- HOW TO COMPLETE THIS TASK: In the entries below, find the line with "In the picture labelled" and the line with "<point>432,357</point>". Return those two lines and all lines between them, exactly.
━━━━━━
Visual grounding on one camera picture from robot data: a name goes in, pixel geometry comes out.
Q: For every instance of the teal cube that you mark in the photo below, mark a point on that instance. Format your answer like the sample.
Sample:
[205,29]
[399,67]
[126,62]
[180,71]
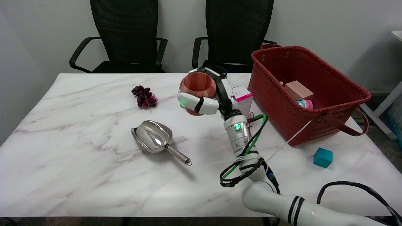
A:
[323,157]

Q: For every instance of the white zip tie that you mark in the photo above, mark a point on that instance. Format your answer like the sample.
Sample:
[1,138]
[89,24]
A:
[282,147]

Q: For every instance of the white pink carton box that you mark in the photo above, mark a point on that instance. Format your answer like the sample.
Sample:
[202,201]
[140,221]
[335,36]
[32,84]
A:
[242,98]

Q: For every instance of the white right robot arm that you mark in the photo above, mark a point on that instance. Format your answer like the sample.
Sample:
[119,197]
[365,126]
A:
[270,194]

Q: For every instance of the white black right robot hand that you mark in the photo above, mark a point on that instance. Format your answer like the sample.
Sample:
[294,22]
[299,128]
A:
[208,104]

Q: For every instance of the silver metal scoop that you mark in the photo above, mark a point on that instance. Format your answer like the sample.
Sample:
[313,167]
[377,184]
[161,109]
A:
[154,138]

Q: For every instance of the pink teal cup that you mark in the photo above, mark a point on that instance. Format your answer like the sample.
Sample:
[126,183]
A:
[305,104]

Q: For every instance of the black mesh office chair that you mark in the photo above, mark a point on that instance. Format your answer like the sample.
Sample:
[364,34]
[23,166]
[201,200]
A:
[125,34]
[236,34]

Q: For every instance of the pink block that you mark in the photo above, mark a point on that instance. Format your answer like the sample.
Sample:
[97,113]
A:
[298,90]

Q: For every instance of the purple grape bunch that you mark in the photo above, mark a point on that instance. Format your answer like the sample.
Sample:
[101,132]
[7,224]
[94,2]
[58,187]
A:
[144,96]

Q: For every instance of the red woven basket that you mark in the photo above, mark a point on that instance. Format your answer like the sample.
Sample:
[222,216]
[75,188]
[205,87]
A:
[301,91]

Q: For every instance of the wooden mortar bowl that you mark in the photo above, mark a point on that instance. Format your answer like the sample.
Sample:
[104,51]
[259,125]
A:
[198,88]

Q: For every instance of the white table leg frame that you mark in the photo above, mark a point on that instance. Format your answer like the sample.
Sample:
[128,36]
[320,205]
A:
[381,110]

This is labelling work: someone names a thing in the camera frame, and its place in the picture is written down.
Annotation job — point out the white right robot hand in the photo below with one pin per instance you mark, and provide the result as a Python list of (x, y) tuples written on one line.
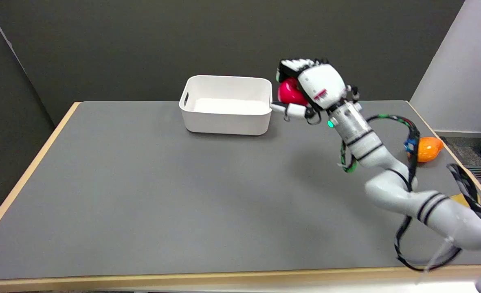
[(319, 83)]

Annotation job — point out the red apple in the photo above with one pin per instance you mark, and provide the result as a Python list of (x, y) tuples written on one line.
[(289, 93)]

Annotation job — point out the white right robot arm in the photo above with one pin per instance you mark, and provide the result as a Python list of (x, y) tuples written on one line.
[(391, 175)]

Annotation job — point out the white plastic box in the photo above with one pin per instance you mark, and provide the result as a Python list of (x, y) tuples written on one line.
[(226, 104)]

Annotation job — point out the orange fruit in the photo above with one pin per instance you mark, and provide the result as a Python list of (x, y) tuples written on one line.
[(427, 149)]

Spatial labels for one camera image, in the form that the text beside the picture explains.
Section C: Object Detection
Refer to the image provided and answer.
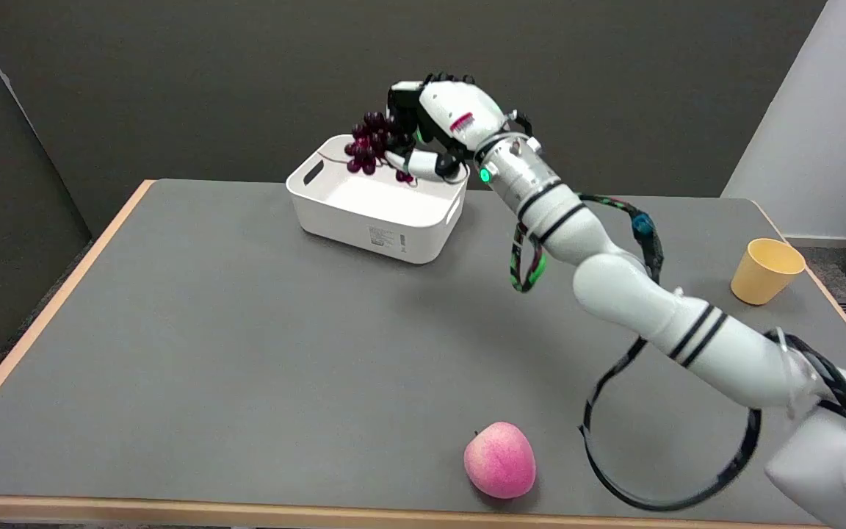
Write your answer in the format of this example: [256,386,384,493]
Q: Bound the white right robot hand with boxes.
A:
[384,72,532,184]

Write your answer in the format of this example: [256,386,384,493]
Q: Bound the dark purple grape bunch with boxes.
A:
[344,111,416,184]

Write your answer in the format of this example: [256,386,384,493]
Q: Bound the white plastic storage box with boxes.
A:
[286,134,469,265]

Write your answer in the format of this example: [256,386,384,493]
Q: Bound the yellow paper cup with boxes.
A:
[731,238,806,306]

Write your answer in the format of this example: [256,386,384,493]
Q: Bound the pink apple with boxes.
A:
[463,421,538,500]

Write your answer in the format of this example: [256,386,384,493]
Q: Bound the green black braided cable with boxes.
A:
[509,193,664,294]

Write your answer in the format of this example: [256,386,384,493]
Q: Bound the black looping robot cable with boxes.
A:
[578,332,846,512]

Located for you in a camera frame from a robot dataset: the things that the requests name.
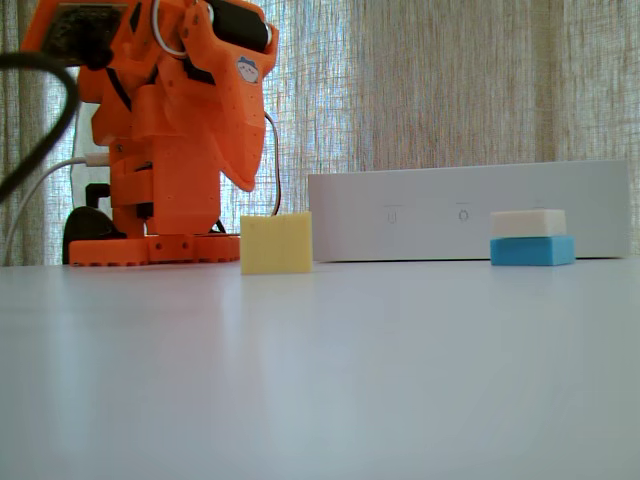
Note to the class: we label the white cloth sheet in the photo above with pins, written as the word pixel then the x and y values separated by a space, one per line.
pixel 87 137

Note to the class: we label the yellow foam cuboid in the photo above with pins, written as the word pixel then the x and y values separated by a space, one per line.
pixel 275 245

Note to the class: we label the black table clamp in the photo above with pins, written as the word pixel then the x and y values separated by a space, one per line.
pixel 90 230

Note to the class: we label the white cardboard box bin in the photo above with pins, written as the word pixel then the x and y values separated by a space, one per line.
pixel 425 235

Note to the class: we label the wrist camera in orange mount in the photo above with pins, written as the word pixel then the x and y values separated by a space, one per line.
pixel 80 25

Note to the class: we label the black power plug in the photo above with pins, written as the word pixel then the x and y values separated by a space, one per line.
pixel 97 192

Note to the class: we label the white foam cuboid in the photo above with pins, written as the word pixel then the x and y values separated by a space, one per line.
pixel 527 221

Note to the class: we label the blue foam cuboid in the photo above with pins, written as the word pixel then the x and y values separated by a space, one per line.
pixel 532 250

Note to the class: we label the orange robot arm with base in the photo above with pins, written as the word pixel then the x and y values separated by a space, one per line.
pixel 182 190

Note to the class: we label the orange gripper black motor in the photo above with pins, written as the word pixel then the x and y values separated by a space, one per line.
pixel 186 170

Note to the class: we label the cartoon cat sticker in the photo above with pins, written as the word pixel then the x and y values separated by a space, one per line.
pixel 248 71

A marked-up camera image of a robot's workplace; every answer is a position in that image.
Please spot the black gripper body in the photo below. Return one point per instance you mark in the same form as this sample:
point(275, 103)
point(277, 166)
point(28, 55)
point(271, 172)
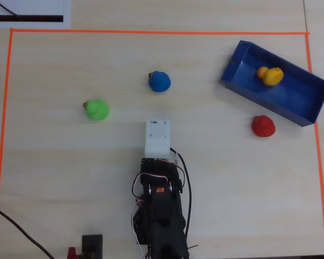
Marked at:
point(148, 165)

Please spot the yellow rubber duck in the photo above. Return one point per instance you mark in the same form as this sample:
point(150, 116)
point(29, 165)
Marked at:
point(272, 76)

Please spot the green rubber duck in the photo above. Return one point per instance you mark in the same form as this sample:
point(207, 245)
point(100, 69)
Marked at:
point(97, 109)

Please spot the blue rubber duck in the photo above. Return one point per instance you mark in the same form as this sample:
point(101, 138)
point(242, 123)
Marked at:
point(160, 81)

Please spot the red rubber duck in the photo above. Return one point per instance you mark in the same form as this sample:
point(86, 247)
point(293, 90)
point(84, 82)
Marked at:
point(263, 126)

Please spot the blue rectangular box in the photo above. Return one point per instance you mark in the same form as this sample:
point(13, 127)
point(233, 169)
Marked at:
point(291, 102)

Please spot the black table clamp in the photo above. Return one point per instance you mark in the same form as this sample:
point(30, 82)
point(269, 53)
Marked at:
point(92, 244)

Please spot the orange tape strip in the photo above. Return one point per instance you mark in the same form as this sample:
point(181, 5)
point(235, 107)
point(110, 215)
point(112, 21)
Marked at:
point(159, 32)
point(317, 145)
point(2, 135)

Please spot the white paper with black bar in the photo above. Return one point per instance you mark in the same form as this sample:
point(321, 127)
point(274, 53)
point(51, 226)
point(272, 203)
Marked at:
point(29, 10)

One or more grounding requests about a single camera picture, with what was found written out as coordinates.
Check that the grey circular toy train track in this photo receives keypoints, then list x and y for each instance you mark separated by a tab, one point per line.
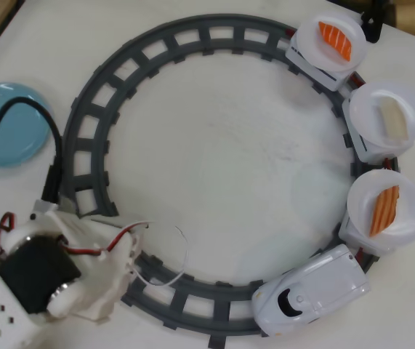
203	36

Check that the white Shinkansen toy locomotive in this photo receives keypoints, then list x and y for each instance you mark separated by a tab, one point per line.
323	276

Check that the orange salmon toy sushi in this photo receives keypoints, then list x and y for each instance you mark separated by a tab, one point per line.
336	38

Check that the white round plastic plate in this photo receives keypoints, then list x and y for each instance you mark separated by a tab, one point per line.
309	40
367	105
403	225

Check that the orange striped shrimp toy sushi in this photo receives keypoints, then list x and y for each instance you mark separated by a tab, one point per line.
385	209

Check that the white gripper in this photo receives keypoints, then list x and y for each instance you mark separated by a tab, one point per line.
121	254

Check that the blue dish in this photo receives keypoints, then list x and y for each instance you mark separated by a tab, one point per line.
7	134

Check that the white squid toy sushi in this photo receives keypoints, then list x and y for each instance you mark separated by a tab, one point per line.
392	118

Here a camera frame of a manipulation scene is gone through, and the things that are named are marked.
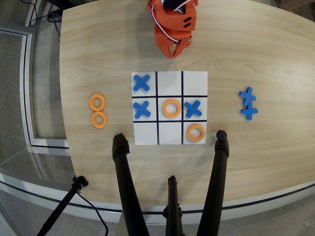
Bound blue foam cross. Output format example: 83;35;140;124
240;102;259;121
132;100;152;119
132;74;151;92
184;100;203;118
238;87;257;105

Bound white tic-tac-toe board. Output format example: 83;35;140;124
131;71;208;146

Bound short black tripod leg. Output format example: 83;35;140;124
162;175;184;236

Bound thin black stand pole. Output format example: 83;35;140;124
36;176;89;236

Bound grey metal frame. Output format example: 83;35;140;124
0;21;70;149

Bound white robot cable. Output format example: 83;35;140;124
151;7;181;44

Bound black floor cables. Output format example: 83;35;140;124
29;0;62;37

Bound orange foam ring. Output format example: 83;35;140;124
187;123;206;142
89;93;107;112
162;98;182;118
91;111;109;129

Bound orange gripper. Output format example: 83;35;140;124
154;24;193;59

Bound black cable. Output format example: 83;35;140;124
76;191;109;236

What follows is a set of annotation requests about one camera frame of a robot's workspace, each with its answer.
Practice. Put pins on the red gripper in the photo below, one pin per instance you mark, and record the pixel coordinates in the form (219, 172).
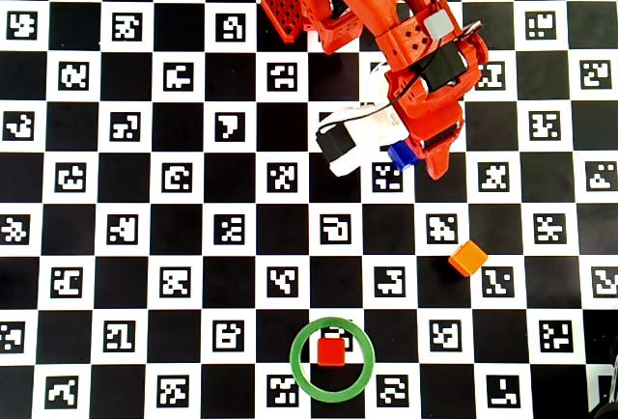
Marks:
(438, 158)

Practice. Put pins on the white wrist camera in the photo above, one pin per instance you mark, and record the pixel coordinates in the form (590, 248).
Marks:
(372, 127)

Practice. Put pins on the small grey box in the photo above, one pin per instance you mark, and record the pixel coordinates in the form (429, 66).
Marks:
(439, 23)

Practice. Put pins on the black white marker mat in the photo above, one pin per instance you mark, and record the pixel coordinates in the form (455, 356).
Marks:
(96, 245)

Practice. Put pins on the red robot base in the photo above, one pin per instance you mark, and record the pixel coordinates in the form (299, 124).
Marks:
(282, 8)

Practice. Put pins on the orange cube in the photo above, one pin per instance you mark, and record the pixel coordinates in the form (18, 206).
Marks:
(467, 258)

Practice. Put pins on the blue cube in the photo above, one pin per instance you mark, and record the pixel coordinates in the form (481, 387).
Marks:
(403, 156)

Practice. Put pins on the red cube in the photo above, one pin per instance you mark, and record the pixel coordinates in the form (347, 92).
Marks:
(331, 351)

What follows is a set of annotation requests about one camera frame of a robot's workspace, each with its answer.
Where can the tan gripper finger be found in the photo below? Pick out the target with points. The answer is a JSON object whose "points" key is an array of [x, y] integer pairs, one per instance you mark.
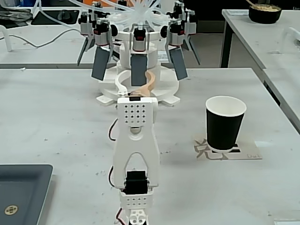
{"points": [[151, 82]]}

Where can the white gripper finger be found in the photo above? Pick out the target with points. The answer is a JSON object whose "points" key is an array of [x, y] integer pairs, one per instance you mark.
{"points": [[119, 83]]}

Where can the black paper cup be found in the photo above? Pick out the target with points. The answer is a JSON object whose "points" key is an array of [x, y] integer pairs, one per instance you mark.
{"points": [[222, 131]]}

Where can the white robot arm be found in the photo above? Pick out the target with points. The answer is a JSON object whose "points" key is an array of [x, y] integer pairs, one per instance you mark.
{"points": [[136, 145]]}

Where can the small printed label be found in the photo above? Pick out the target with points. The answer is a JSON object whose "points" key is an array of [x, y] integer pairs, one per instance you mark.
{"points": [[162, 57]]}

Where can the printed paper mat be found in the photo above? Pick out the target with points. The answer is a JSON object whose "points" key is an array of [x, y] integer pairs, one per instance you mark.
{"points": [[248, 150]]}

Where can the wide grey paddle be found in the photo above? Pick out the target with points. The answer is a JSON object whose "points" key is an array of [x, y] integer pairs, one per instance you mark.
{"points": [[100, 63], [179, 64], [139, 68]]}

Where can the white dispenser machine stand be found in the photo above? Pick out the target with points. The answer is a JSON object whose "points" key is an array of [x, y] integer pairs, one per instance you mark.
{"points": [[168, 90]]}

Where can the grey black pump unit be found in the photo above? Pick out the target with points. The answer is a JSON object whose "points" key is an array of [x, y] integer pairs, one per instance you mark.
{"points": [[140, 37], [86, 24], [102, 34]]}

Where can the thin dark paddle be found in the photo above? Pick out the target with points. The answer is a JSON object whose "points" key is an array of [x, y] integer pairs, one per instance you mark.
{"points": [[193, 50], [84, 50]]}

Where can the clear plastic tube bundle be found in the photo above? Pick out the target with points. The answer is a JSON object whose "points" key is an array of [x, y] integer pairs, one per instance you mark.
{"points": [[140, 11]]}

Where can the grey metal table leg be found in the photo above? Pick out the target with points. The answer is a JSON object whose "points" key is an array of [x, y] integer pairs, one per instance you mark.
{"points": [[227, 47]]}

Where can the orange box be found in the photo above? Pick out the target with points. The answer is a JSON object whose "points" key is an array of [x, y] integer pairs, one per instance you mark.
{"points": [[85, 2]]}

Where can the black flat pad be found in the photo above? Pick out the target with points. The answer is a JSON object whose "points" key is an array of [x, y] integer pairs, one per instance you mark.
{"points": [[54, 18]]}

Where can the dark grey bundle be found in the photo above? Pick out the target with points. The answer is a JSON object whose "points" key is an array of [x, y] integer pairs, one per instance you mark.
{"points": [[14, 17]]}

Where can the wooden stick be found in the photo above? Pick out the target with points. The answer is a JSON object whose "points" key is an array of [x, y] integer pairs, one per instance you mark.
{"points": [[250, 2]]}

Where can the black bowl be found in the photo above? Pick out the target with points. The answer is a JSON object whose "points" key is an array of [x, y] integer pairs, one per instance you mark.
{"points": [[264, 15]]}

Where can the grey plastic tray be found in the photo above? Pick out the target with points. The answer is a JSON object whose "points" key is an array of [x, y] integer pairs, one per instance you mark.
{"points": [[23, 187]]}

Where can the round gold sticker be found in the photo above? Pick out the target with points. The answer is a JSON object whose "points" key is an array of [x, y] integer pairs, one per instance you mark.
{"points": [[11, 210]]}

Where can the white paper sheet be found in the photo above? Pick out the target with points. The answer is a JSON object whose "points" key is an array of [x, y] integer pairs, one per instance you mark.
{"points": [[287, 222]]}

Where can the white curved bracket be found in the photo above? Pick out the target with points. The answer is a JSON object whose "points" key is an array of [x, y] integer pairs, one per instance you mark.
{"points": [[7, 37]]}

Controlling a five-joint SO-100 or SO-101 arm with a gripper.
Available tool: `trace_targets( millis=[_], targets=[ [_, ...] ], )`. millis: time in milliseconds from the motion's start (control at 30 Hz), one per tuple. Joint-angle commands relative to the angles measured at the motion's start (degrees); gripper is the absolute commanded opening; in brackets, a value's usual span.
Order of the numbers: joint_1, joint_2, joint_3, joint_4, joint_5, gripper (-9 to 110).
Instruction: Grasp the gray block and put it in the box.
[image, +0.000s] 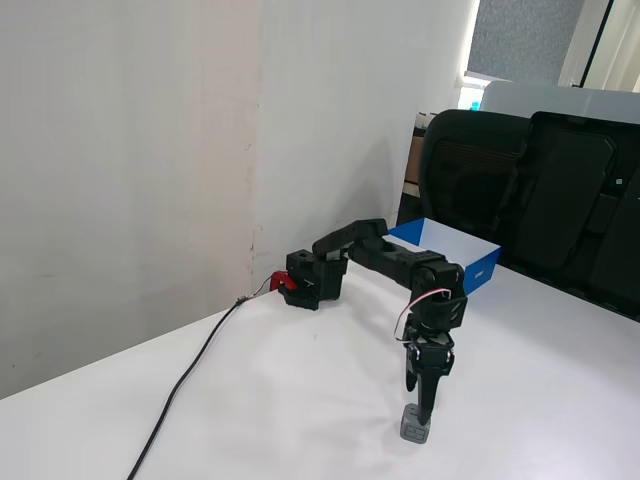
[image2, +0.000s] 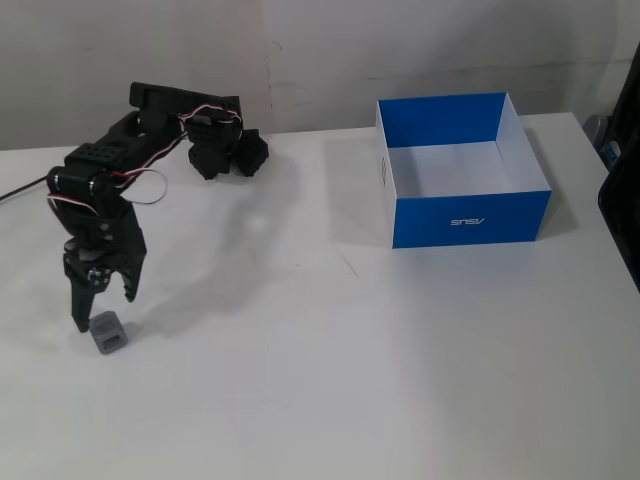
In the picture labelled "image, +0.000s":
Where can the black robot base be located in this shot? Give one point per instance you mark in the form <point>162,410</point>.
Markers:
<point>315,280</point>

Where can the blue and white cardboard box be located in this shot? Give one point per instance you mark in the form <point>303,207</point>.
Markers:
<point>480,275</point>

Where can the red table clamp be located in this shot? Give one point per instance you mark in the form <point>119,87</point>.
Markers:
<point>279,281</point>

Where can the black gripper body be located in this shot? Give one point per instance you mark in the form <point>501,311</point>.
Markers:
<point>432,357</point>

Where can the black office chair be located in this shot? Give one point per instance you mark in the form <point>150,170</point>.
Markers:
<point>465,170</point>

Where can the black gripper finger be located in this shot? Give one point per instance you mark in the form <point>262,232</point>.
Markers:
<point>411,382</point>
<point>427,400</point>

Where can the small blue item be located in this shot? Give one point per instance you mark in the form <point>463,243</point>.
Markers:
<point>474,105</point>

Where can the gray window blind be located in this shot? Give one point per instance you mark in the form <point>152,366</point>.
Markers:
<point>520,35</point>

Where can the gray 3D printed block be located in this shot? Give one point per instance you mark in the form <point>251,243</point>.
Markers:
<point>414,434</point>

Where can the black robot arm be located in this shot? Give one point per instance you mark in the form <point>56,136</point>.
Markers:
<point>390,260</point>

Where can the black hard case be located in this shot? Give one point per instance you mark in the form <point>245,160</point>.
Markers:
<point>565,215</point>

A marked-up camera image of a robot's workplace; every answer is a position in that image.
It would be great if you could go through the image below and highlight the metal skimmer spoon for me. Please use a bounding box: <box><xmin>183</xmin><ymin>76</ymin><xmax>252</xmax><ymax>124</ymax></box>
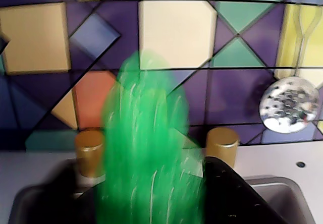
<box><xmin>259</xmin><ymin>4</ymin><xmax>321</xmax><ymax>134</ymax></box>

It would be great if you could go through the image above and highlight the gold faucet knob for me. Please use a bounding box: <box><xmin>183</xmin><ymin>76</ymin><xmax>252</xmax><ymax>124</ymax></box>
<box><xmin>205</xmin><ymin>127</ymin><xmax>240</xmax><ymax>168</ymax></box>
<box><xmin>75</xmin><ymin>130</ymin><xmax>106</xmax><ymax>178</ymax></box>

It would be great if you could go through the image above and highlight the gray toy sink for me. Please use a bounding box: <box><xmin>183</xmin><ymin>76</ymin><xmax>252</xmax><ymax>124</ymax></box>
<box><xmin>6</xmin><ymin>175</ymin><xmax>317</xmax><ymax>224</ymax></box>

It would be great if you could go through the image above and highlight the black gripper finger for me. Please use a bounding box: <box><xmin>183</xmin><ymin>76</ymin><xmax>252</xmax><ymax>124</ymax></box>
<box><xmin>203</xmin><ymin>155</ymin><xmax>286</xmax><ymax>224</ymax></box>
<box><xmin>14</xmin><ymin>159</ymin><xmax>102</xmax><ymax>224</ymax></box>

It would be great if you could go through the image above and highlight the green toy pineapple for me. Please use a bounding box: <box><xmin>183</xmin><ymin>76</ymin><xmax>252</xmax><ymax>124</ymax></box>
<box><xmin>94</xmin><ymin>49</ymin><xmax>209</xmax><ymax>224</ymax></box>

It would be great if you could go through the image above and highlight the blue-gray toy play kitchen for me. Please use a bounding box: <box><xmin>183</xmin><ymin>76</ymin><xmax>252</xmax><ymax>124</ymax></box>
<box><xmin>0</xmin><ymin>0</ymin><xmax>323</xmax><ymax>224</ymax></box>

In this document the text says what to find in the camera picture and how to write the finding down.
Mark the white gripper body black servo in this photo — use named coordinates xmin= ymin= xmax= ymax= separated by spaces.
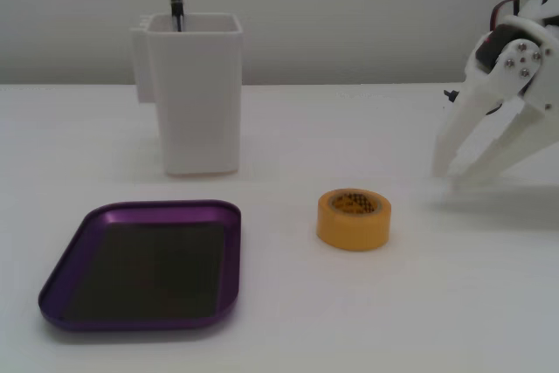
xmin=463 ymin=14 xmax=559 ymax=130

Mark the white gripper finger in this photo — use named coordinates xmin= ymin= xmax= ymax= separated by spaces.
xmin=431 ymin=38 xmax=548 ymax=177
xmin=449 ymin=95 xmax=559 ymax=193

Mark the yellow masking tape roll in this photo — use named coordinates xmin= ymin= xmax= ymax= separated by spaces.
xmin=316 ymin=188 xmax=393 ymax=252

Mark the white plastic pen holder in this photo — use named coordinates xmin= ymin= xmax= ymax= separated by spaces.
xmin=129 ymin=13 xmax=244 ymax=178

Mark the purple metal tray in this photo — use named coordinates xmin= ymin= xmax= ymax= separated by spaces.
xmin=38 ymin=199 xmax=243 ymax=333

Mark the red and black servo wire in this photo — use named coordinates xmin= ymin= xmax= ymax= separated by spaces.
━━━━━━
- RESPONSE TO THE EXERCISE:
In the picture labelled "image, +0.000s":
Where can the black robot base be located in this shot? Give one point per instance you mark in the form <point>162,410</point>.
Markers:
<point>315,280</point>

Where can the blue and white cardboard box be located in this shot? Give one point per instance you mark in the form <point>303,207</point>.
Markers:
<point>480,275</point>

Where can the red table clamp be located in this shot? Give one point per instance you mark in the form <point>119,87</point>.
Markers:
<point>279,281</point>

Where can the black gripper body be located in this shot? Give one point per instance you mark in the form <point>501,311</point>.
Markers:
<point>432,357</point>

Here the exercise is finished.